Belgique

A quand une solution définitive au dossier du bruit des avions de l'aéroport national ? En attendant ce jour, le pouvoir judiciaire continue à s'occuper du dossier. La Cour de cassation a rejeté le 21 décembre le pourvoi introduit par le ministre fédéral Renaat Landuyt (SP.A), Biac (société gestionnaire du site baptisée aujourd'hui Brussels Airport) et Belgocontrol contre un arrêt de la cour d'appel de Bruxelles. Elle avait condamné en juin 2005 l'Etat belge à revoir le plan Anciaux. Car certaines de ses dispositions et de nouvelles trajectoires, décidées dans son cadre, violent l'arrêté du gouvernement bruxellois (arrêté Gosuin) de lutte contre le bruit des avions dans le ciel de la capitale. Dans son arrêt, la cour d'appel ordonnait au fédéral de faire cesser les infractions, dans les trois mois à dater de la signification de sa décision, sous peine d'une astreinte de 25000 € par infraction.

Par leur pourvoi en cassation, les trois plaignants veulaient éviter de payer l'astreinte, mais niaient surtout la légalité de l'arrêté Gosuin. "L'arrêt de la Cour de cassation renforce la validité des normes du gouvernement bruxellois et rappelle son opportunité aux sceptiques, le ministre Landuyt en tête. Au gouvernement fédéral de prendre rapidement ses responsabilités et de revoir le plan Anciaux. Il doit s'abstenir d'intégrer ce dossier dans un round communautaire ou d'attendre les élections", se réjouit Evelyne Huytebroeck (Ecolo), la ministre bruxelloise de l'Environnement.

Pas d'exigence des astreintes

"Il n'y a plus de doute sur l'arrêté bruxellois, mais l'arrêt ne change rien. Nous sommes en train de négocier avec Bruxelles et la Flandre pour trouver une solution.
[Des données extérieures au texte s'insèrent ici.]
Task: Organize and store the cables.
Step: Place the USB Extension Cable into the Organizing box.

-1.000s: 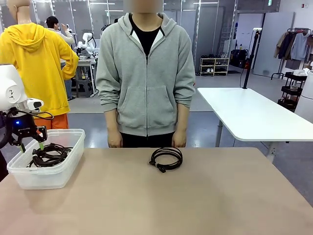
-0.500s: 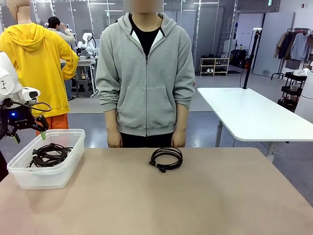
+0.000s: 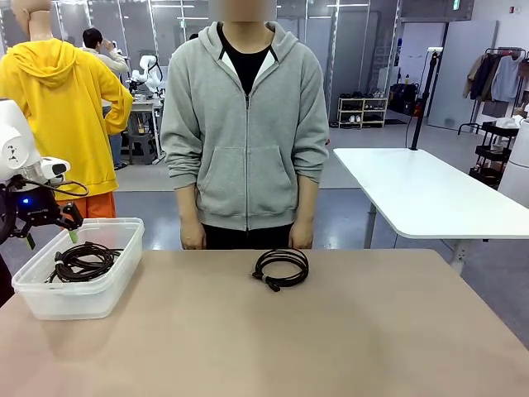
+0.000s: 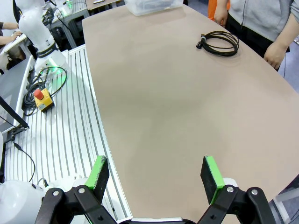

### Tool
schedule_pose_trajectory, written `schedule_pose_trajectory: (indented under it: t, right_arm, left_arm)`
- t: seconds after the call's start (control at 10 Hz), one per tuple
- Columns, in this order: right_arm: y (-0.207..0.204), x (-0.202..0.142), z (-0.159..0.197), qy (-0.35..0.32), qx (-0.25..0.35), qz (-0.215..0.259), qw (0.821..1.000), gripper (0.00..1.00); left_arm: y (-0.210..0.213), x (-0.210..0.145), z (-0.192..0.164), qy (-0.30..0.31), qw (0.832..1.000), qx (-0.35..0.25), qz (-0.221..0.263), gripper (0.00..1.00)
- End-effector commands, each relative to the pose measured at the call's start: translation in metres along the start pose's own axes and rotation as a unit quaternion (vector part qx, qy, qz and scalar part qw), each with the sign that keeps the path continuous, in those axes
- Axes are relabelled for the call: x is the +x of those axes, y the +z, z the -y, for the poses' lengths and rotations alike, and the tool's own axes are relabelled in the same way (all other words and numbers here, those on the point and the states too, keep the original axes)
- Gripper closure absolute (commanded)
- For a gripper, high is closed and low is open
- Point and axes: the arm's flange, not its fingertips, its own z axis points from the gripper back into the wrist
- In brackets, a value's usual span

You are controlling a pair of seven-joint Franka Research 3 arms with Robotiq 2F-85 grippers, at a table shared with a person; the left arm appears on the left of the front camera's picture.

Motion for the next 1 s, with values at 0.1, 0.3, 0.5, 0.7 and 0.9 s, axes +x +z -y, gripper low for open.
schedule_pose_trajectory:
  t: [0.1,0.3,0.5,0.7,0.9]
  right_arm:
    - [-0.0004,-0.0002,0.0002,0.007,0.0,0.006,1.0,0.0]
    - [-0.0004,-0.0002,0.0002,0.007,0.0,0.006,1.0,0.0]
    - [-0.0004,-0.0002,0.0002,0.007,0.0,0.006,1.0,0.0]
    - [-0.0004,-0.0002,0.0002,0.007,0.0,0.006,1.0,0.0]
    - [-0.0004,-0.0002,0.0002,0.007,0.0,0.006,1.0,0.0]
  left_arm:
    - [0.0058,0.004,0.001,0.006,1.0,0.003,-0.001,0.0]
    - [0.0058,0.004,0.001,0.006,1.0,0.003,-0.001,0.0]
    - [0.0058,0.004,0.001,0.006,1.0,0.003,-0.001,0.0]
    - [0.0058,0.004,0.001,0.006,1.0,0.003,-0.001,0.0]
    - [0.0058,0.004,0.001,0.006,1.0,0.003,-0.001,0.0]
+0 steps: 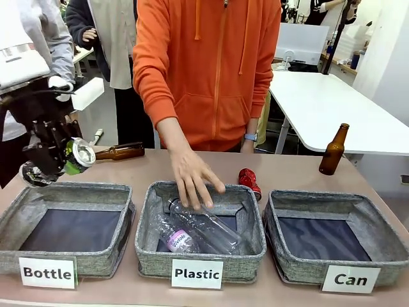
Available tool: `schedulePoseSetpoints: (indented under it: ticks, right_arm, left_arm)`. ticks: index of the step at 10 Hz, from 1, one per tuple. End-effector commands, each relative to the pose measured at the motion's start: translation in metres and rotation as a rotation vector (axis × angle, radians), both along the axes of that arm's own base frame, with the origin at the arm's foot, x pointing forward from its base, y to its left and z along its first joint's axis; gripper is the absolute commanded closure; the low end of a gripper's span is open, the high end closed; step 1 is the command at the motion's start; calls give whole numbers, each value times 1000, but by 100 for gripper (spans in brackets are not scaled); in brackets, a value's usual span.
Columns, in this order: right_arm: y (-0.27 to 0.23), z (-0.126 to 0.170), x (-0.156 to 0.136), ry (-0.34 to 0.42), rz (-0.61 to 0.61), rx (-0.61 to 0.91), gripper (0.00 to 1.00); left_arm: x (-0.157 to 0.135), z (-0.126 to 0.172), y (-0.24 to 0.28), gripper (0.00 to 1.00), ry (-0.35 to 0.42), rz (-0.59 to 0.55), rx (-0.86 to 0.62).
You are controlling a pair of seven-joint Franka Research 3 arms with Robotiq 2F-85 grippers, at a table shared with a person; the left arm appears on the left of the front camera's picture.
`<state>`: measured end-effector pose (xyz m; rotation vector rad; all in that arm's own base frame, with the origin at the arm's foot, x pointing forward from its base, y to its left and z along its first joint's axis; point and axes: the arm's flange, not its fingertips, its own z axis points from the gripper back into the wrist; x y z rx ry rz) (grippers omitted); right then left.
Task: Sort the can waste into the basket.
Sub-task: Pick up the can waste from the table and place it in the right Fabric basket.
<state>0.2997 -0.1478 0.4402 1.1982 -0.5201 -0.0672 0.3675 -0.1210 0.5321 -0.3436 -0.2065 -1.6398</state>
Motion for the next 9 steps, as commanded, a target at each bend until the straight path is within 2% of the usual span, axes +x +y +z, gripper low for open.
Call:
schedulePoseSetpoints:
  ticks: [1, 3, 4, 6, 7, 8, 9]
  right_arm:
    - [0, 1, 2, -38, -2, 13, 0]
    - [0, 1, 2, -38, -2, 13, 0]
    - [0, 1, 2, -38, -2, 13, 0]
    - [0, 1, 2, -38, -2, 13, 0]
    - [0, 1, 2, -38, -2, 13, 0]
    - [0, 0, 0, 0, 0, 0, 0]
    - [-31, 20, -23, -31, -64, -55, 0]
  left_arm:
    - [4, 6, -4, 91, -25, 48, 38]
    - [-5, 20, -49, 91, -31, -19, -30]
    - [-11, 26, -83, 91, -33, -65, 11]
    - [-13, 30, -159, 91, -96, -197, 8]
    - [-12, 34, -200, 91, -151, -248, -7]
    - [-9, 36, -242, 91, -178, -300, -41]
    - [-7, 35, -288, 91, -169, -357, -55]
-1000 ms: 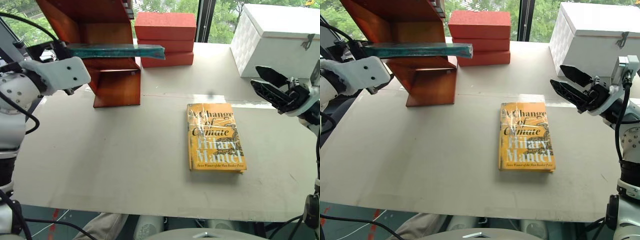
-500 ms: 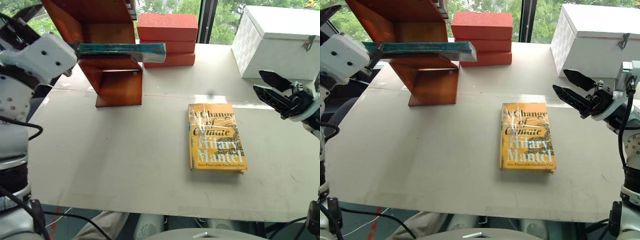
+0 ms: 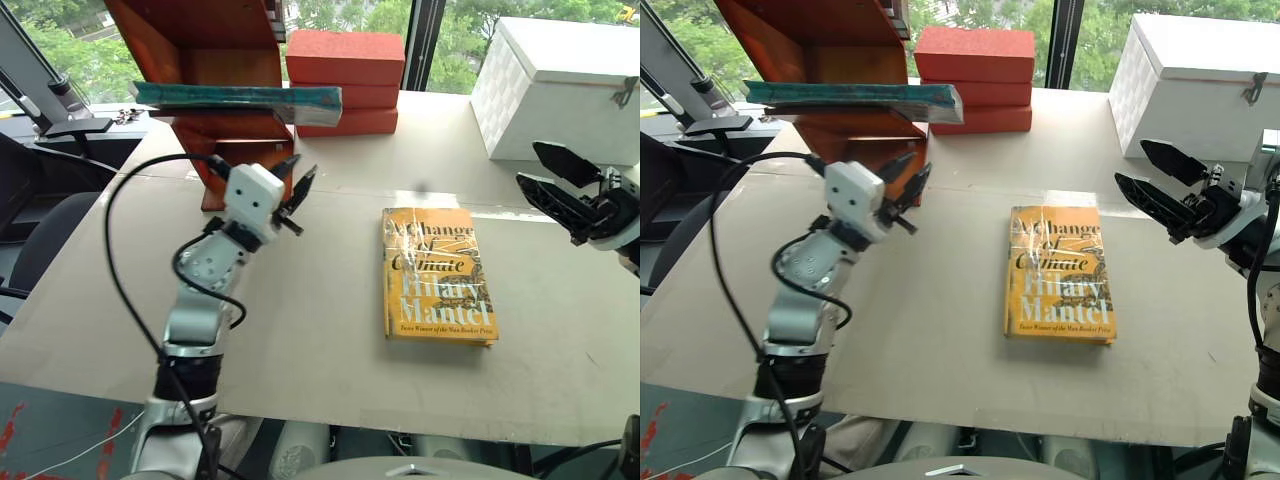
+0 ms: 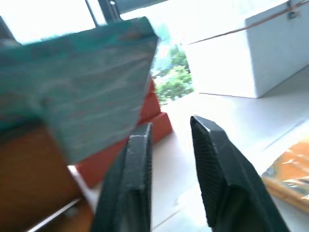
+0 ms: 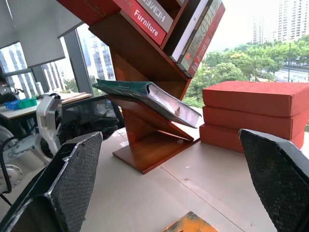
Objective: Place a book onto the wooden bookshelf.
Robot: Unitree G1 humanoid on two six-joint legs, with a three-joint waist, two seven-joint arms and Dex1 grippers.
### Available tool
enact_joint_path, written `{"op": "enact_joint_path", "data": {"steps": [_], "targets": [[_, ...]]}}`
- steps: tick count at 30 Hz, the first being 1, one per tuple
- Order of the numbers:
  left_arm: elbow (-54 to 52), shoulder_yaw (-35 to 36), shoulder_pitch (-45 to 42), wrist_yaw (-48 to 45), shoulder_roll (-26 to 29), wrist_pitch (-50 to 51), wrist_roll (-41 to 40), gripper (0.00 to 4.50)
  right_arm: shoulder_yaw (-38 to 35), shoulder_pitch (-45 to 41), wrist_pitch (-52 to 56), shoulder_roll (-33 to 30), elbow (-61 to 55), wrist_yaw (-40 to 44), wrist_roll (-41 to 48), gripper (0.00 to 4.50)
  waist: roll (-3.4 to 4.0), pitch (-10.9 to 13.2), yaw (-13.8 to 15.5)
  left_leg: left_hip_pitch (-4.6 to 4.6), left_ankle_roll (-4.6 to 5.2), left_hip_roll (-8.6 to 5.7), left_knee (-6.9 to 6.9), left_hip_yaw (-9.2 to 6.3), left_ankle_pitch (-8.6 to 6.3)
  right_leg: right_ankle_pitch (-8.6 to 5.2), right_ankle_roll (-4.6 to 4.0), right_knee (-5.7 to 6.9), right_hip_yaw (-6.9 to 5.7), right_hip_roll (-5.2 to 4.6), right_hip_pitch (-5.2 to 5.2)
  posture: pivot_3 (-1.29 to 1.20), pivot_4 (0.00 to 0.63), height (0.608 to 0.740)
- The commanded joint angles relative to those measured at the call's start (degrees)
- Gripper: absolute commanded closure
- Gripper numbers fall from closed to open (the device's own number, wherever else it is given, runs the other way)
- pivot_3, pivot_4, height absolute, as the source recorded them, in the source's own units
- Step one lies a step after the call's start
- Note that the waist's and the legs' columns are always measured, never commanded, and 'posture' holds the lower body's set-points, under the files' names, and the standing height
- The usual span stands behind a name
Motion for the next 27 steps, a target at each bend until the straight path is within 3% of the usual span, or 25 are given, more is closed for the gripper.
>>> {"op": "enact_joint_path", "data": {"steps": [1, 8, 12, 20, 27], "targets": [[16.57, -3.13, -7.48, -0.17, -6.49, -6.02, -0.04, 4.47, -2.61, -0.16, -1.2, -1.2, -3.34, -1.02, 1.08, 0.0, 0.01, 0.0, -0.05, 0.0, 0.01, -0.02, 0.01, 0.0, 0.0, 0.0, 0.01, 0.0, 0.0, 0.0, 0.0, 0.0, 0.15, 0.718], [48.94, -2.76, -26.2, 12.22, -15.48, -23.7, 6.15, 4.47, -2.88, -0.1, -0.34, -1.6, -5.29, -2.82, 2.3, 0.0, -0.02, 0.01, -0.24, -0.08, 0.21, 0.0, -0.02, -0.04, -0.11, 0.03, 0.05, -0.07, -0.03, 0.06, -0.05, 0.0, 0.15, 0.718], [59.05, -4.21, -34.86, 29.78, -16.16, -29.37, 15.1, 4.47, -3.01, 0.11, -0.1, -1.69, -5.81, -3.1, 2.77, 0.0, -0.05, 0.03, -0.17, -0.13, 0.2, -0.01, -0.09, -0.04, -0.11, 0.04, 0.08, -0.2, -0.07, 0.04, -0.05, 0.0, 0.15, 0.718], [67.21, -7.05, -41.51, 54.26, -14.95, -28.63, 26.23, 4.47, -3.29, 0.35, 2.59, -2.17, -7.54, -2.26, 8.92, 0.0, -0.05, 0.03, -0.16, -0.16, 0.21, -0.02, -0.12, -0.06, -0.12, 0.06, 0.12, -0.25, -0.13, -0.06, -0.06, 0.0, 0.15, 0.718], [68.45, -6.25, -41.87, 62.55, -15.26, -25.02, 26.79, 4.47, -2.57, 0.16, 2.66, -2.78, -7.53, -2.5, 9.06, 0.0, -0.05, 0.03, -0.16, -0.17, 0.13, -0.03, -0.11, -0.06, -0.08, 0.06, 0.13, -0.22, -0.17, -0.1, -0.06, 0.0, 0.15, 0.718]]}}
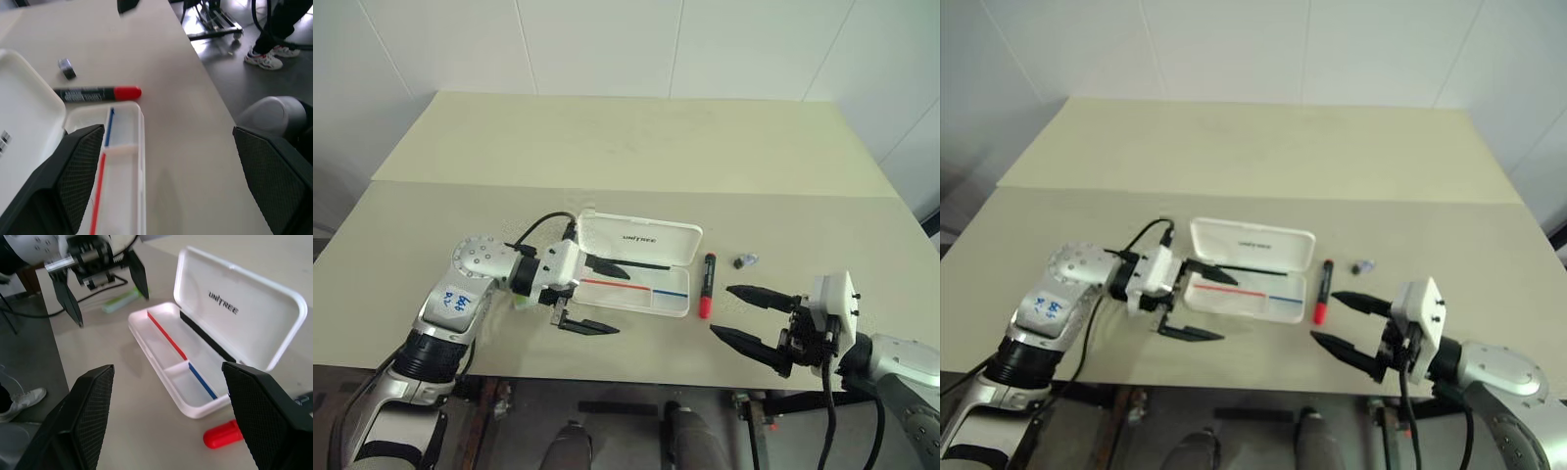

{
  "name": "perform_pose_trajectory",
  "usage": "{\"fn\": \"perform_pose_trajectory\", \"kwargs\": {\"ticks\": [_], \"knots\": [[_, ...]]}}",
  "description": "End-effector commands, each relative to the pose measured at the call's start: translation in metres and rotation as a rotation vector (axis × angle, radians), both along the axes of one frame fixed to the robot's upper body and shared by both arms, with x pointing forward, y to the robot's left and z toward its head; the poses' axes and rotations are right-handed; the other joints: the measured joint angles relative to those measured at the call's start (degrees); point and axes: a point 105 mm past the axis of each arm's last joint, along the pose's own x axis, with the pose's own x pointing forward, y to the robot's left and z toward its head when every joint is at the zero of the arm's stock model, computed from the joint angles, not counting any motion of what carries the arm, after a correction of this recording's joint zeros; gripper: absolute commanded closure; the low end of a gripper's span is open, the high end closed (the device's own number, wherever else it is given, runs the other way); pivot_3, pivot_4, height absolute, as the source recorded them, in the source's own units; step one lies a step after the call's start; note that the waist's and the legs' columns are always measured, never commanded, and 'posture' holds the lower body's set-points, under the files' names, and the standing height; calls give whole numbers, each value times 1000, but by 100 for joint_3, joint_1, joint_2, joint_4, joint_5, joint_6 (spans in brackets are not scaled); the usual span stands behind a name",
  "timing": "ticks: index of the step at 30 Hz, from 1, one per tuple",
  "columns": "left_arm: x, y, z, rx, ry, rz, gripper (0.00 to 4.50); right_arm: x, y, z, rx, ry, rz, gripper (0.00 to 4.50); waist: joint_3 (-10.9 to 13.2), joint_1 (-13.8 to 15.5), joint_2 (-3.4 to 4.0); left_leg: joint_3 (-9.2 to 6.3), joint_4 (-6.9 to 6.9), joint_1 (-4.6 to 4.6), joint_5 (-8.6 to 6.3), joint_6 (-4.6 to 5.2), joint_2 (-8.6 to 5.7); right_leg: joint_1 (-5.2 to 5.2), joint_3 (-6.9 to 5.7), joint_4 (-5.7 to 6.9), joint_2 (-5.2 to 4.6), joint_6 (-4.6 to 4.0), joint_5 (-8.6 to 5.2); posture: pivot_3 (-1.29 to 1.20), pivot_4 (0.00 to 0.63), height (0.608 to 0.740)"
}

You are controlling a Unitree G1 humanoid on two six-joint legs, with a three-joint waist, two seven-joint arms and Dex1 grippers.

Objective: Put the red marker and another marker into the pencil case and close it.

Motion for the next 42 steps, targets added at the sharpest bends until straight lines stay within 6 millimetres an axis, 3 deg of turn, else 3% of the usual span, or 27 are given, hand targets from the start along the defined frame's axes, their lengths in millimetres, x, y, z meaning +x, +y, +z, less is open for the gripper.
{"fn": "perform_pose_trajectory", "kwargs": {"ticks": [1,10,23,34,42], "knots": [[-2,-12,32,-176,-66,-16,14,4,0,7,-8,-24,-44,776,0,10,0,0,0,0,0,0,0,0,0,0,0,0,0,0,150,740],[-4,-24,39,-425,32,18,14,25,-4,12,4,-64,-270,776,0,0,-1,2,3,1,1,-2,0,0,3,-1,0,1,2,0,150,740],[-4,1,-12,-319,71,84,14,67,3,7,-2,-35,-594,776,-1,-6,2,-1,2,2,2,-3,0,-7,4,-5,2,-7,2,0,150,740],[-7,15,-24,-285,80,112,14,70,12,-25,-27,104,-682,776,-1,-7,2,-6,-3,3,1,-2,0,-14,2,-14,1,-5,2,0,150,740],[-12,14,-27,-319,105,109,14,72,12,-36,-41,141,-713,776,0,-33,3,-5,-6,2,1,-2,1,-15,2,-7,2,-7,1,0,150,740]]}}
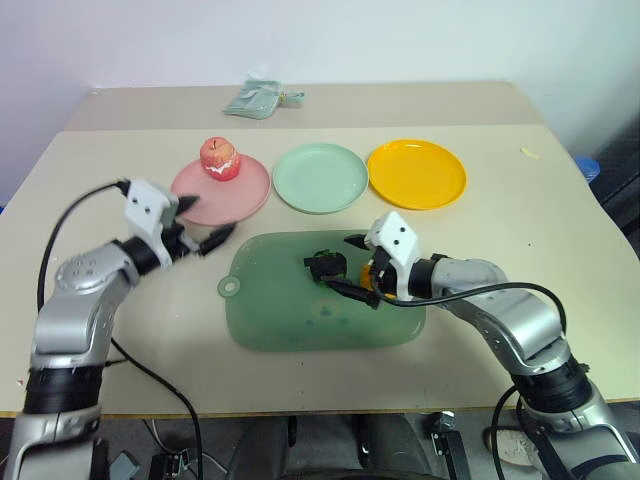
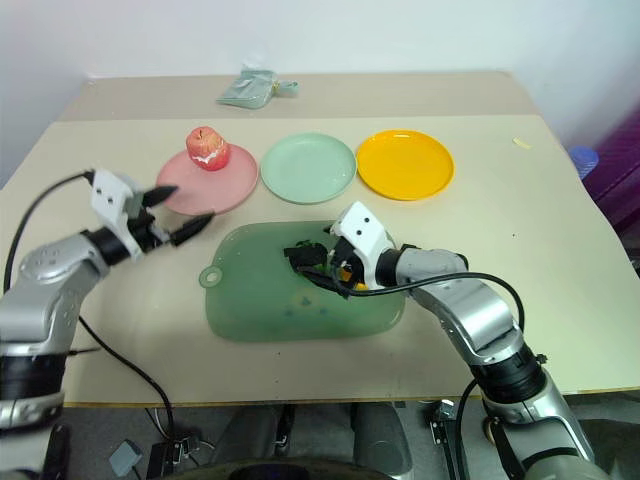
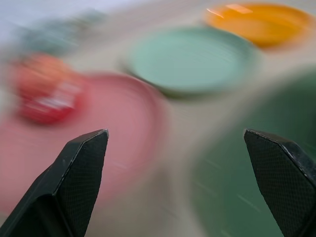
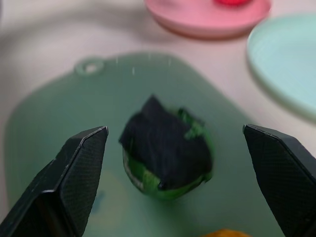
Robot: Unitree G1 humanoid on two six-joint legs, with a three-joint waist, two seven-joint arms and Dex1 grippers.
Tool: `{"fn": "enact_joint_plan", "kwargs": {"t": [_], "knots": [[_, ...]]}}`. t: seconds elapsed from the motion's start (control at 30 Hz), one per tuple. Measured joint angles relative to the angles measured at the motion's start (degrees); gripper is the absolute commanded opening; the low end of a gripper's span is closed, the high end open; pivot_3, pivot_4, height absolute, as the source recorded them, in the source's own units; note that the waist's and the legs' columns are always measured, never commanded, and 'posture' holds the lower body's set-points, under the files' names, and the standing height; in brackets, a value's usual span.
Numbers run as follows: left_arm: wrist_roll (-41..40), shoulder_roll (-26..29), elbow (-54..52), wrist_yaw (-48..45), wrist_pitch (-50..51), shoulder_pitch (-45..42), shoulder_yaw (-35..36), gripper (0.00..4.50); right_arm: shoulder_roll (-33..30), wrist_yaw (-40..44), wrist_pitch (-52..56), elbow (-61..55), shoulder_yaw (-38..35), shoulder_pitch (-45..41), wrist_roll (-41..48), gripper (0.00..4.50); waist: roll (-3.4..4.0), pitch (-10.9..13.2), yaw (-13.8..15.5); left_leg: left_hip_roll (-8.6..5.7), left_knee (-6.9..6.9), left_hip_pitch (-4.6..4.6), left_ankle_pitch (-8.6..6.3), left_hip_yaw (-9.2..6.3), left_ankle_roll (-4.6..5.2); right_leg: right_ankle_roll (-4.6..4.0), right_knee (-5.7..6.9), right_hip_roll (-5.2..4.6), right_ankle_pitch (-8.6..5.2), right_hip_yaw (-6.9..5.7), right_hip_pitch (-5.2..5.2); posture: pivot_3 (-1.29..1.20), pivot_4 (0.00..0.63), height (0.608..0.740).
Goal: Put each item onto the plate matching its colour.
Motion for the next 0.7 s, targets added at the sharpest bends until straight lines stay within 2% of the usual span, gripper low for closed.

En ce qui concerne les astreintes, l'arrêt est tombé depuis plus de 10 jours et Bruxelles n'a toujours rien demandé", commente de son côté le ministre Renaat Landuyt.

Il faut dire qu'au sein du gouvernement bruxellois, il n'y a pas de consensus entre les Francophones (le ministre-Président Charles Picqué et Evelyne Huytebroeck en tête) et les Néerlandophones (Pascal Smet, Guy Vanhengel, Brigitte Grouwels) pour exiger le paiement les astreintes. Outre l'aspect communautaire du dossier, ces derniers se veulent plus prudents. Car pour eux, si l'arrêté Gosuin est déclaré illégal, il faudra rembourser les sommes perçues. Aujourd'hui, Bruxelles a un gros élément de pression et la question est de savoir si le gouvernement Picqué brandira l'arme des astreintes. "Les normes de bruit sont bruxelloises sont désormais incontestables. Le gouvernement bruxellois doit prendre ses responsabilités. Les normes de bruit doivent être respectées quitte à réclamer les astreintes si le fédéral n'obtempère pas aux décisions de justice. La Région bruxelloise a tous les outils en main pour se faire respecter et surtout faire respecter le sommeil des Bruxellois", dit Didier Gosuin (MR), prédécesseur d'Evelyne Huytebroeck et auteur du fameux arrêté. "Les astreintes ne sont pas un but en soit, car il faut laisser la chance aux négociations. De plus, M. Landuyt a pris des mesures, même si elles sont insuffisantes", répond Evelyne Huytebroeck.

Elle rappelle qu'elle a toujours imposé des amendes aux compagnies aériennes qui violent l'arrêté Gosuin. En octobre 2006, 858 infractions ont été constatées. "Aujourd'hui, celles qui doutent de la légalité de l'arrêté en ont pour leurs frais et devront payer", dit-elle.